The talks involving modelling spanned an array of topics, an indication of the widespread implications of the discipline. The subjects ranged from Enrico Coen‘s (John Innes Center, Norwich, UK) beautiful analyses of growth rates and the establishment of polarity during Arabidopsis leaf development, through Yogi Jaeger‘s (CRG, Barcelona, Spain) and Thomas Gregor‘s (Princeton University, USA) models of fly embryonic development, to Kees Weijer‘s (University of Dundee, UK) computational models of chemotactic cell migration in Dictostylium development and chick gastrulation. Here I’ll focus on just two of the studies.

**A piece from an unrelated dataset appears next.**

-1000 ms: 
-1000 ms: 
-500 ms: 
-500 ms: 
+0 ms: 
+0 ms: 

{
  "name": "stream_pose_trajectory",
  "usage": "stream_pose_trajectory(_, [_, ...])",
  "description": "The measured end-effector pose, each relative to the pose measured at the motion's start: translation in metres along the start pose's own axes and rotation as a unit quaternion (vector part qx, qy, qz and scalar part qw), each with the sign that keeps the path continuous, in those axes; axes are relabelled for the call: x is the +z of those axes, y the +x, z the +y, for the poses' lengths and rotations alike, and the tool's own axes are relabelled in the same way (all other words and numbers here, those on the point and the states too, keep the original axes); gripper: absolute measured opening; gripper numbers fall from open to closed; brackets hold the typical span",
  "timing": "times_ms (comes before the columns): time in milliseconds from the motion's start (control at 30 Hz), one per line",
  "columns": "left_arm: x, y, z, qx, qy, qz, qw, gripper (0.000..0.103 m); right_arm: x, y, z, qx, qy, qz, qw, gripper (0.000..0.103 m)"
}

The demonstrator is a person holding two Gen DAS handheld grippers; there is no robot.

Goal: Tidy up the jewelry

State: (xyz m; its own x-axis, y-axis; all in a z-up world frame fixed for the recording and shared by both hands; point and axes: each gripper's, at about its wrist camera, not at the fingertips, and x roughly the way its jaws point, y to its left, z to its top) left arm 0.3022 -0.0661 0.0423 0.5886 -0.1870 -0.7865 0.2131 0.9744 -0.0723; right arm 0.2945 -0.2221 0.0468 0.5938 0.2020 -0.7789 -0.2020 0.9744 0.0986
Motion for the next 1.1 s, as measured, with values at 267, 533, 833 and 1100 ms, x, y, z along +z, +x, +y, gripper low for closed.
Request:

Marie-Anne Félix (Institut Jacques Monod, CNRS-Université Paris Diderot, Paris, France) presented her lab’s recent work on the effect of quantitative variation within the intercellular signalling network that underlies C. elegans vulval development. Using a computational model of this network they varied the parameters of the model, without altering the network’s architecture, and analysed the phenotypic outcomes. A large fraction of the solutions turned out to result in the wild type pattern of vulva cell specification. Previously, two competing models of vulva cell precursor induction – one morphogen-like, the other involving a sequence of direct cell-cell signalling events had been proposed. Examining the parameter sets generated by the computational analysis revealed that they corresponded to either one or the other, or a mixture of the two mechanisms. This suggested that the two experimentally proposed mechanisms can function independently or in concert via the same network topology with the relative contribution of the two mechanisms depending on the quantitative tuning of parameters. Finally, Marie-Anne showed that inter-species differences in vulval patterning can be achieved by quantitative modulations of the very same network.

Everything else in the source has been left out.